Task input »
● ● ● ●

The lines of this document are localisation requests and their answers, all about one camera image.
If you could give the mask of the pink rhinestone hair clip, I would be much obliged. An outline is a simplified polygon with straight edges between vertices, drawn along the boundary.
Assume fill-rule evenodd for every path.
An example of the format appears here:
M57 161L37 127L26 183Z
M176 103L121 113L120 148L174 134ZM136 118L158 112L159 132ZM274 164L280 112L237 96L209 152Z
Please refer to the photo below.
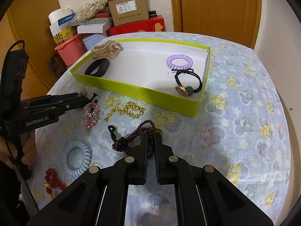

● ● ● ●

Task item » The output is the records exactly as they read, with no pictures in it.

Exercise result »
The lines of this document are localisation requests and their answers, all about one camera image.
If you could give the mask of the pink rhinestone hair clip, I would be much obliged. An outline is a simplified polygon with straight edges between vertices, drawn along the boundary.
Assume fill-rule evenodd for every path.
An example of the format appears here:
M57 161L37 127L26 183Z
M176 103L121 113L120 148L174 134ZM136 118L158 112L159 132ZM274 164L280 112L237 96L209 152Z
Please refer to the photo below.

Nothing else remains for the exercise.